Криоконсервирование мультиклеточных сфероидов, полученных из надпочечников новорожденных поросят

Abstract

Специальные технические приемы культивирования клеток разных органов животных и человека позволяют получать мультиклеточные сфероиды (МС), обеспечивающие пространственное микроокружение клеток, в отличие от стандартной культуры, в которой клетки пребывают в монослое. Ранее показано, что из МС, формирующиеся в культуре клеток надпочечников новорожденных поросят, выселяются нейробластоподобные клетки, экспрессирующие маркер нейронов β-III-тубулин. В данной работе были апробированы режимы криоконсервирования МС с использованием 5, 7 и 10% растворов диметилсульфоксида (ДМСО) и 25% фетальной телячьей сыворотки (FBS). На основе результатов анализа некоторых характеристик криоконсервированных МС (адгезии к поверхности, способности к продуцированию нейробластоподобных клеток и формированию монослоя фибробластоподобными клетками) установлено, что наиболее оптимальным был режим криоконсервирования со скоростью охлаждения 1 град/мин в присутствии 10% ДМСО. Добавление в среду FBS значимо не влияло на результат криоконсервирования, но при этом отмечено увеличение вероятностивыселения нейробласто- и фибробластьподобных клеток из криоконсервированных МС.

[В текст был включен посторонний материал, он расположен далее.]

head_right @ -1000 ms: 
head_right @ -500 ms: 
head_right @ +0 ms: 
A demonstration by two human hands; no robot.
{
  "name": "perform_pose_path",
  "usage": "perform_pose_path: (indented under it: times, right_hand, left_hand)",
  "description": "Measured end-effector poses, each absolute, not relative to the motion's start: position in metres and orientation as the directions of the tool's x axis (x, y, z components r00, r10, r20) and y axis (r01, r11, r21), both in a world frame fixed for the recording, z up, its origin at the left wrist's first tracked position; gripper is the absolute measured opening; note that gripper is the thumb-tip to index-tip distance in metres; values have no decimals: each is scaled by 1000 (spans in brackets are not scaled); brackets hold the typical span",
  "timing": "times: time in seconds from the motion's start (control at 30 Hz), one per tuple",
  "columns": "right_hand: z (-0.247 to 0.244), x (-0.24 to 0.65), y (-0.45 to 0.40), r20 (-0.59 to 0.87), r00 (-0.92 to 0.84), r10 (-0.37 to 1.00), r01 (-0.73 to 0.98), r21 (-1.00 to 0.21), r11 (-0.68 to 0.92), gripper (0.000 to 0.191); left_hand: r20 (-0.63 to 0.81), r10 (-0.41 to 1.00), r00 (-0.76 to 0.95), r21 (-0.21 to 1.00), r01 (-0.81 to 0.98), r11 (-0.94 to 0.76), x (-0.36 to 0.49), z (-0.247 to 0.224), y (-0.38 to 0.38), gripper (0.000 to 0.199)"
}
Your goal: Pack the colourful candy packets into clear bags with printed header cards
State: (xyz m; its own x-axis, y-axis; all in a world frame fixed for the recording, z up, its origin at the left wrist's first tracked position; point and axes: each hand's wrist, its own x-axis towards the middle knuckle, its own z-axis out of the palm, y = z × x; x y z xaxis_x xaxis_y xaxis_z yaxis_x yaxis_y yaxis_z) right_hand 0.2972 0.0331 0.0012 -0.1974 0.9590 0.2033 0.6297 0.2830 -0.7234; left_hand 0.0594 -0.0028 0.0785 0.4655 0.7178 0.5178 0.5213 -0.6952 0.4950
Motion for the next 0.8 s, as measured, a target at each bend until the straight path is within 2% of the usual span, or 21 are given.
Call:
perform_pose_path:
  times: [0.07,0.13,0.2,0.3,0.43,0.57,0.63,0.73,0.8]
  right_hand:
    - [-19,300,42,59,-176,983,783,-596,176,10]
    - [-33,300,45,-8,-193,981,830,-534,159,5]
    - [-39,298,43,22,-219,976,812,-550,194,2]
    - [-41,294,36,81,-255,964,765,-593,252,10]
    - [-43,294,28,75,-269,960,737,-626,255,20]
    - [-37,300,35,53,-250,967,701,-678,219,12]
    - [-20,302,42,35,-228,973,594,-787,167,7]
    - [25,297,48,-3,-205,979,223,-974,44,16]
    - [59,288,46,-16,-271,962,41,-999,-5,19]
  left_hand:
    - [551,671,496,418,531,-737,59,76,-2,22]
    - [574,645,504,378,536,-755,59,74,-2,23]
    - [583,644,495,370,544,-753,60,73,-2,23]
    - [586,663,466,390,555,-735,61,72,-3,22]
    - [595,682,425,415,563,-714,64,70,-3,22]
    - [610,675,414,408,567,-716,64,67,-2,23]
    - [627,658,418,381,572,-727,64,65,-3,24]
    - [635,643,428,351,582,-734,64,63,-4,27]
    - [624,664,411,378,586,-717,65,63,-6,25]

Спеціальні технічні прийоми культивування клітин різних органів тварин і людини дозволяють отримувати мультиклітинні сфероїди (МС), які забезпечують просторове мікрооточення клітин, на відміну від стандартної культури, в якій клітини перебувають у моношарі. Раніше показано, що з МС, які формуються в культурі клітин наднирників новонароджених поросят, виселяються нейробластоподібні клітини, що експресують маркер нейронів β-III-тубулін. У даній роботі були протестовані режими кріоконсервування МС із використанням 5, 7 и 10% розчинів диметилсульфоксиду (ДМСО) і 25% фетальної телчої сироватки (FBS). На основі результатів аналізу деяких характеристик кріоконсервованих МС (адгезії до поверхні, здатності до продукування нейробластоподібних клітин і формування моношару фібробластоподібними клітинами) встановлено, що найбільш оптимальним був режим зі швидкістю охолодження 1 град/хв у присутності 10% ДМСО. Додавання FBS значуще не впливало на результат кріоконсервування, хоча спостерігалася тенденція до збільшення ймовірності виселення нейробласто- та фібробластоподібних клітин із кріоконсервованих МС.

Application of special in vitro culture techniques for the cells, derived from different animal and human organs, makes possible the obtaining of multicellular spheroids (MSs), being the natural 3-D environment for cells unlike the standard culture with the cells in monolayer. Previously we have shown that MSs formed in the newborn piglet adrenal cell culture are capable to produce the neuroblast-like cells, expressing the neuronal marker β-III-tubulin. In the present work we have assessed the regimens for MSs cryopreservation using 5, 7 and 10% dimethyl sulfoxide (DMSO) and 25% fetal bovine serum (FBS). Analysis of some characteristics of cryopreserved MSs (surface adhesion, capability to produce the neuroblast-like cells and monolayer formation by fibroblast-like cells) allowed to choose the cryopreservation regimen with 1 deg/min cooling rate in the presence of 10% DMSO as the most optimal one. The FBS supplement to the medium did not significantly affect the cryopreservation outcome, although there was found a tendency to increase the capability of cryopreserved MSs to produce the neuroblast- and fibroblast-like cells.